Sujet : Re: Speed Test For Big-Mouthed Lackeys
De : fsquared (at) *nospam* fsquared.linux (Farley Flud)
Groupes : comp.os.linux.advocacyDate : 10. Apr 2025, 11:57:10
Autres entêtes
Organisation : UsenetExpress - www.usenetexpress.com
Message-ID : <1834efcfa4096ef8$93605$1602464$802601b3@news.usenetexpress.com>
References : 1 2
User-Agent : Pan/0.146 (Hic habitat felicitas; d7a48b4 gitlab.gnome.org/GNOME/pan.git)
On Thu, 10 Apr 2025 09:50:43 +0000, vallor wrote:
Finally, the artificial limit that one can't use CUDA doesn't jive well
with those of us who have more advanced computational workstations than
you do.
>
It's a way to level the playing field so that comparisons are more meaningful.

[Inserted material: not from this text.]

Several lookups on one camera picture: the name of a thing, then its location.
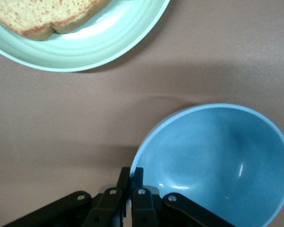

Without CUDA there is reliance only on the common distro provided stuff.
Also from the README
"For larger numbers, the code
switches to the GMP-ECM library and runs the P-1, P+1 and ECM algorithms,
expending a user-configurable amount of effort to do so. If these do not
completely factor the input number, the library switches to the heavy
artillery. Unless told otherwise, Msieve runs the self-initializing quadratic
sieve algorithm, and if this doesn't factor the input number then you've
found a library problem. If you know what you're doing, Msieve also contains
a complete implementation of the number field sieve, that has helped complete
some of the largest public factorization efforts known. Information specific
to the quadratic sieve implementation is contained in Readme.qs, while the
number field sieve variant is described in Readme.nfs"
So the user has to do some things.
-- Hail Linux! Hail FOSS! Hail Stallman!